> Exercise objective:
Copy the listing below letter for letter, passing over each picture.
______
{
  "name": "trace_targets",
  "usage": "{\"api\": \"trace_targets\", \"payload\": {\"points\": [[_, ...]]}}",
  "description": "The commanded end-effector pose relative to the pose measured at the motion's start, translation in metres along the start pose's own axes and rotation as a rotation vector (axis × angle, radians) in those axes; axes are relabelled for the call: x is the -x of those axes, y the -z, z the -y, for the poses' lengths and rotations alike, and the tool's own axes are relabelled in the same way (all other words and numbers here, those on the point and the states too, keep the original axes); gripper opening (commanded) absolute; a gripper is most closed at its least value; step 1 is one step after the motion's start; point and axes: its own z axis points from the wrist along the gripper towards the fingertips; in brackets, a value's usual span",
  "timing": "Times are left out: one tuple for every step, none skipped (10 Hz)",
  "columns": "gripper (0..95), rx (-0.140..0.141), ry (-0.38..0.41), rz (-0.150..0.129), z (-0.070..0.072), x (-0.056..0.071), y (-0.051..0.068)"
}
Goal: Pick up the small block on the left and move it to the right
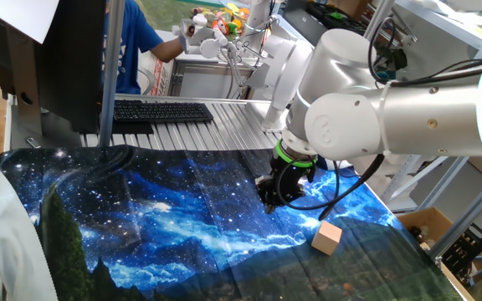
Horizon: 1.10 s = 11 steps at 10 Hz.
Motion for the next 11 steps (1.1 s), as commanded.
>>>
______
> The answer:
{
  "name": "trace_targets",
  "usage": "{\"api\": \"trace_targets\", \"payload\": {\"points\": [[_, ...]]}}",
  "description": "The commanded end-effector pose relative to the pose measured at the motion's start, translation in metres along the start pose's own axes and rotation as a rotation vector (axis × angle, radians) in those axes; axes are relabelled for the call: x is the -x of those axes, y the -z, z the -y, for the poses' lengths and rotations alike, and the tool's own axes are relabelled in the same way (all other words and numbers here, those on the point and the states too, keep the original axes); gripper opening (commanded) absolute; a gripper is most closed at its least value; step 1 is one step after the motion's start; point and axes: its own z axis points from the wrist along the gripper towards the fingertips; in brackets, a value's usual span",
  "timing": "Times are left out: one tuple for every step, none skipped (10 Hz)",
  "columns": "gripper (0..95), rx (-0.140..0.141), ry (-0.38..0.41), rz (-0.150..0.129), z (-0.070..0.072), x (-0.056..0.071), y (-0.051..0.068)"
}
Goal: Pick up the small block on the left and move it to the right
Horizon: 1.10 s = 11 steps at 10 Hz.
Motion for the next 11 steps (1.1 s), as commanded.
>>>

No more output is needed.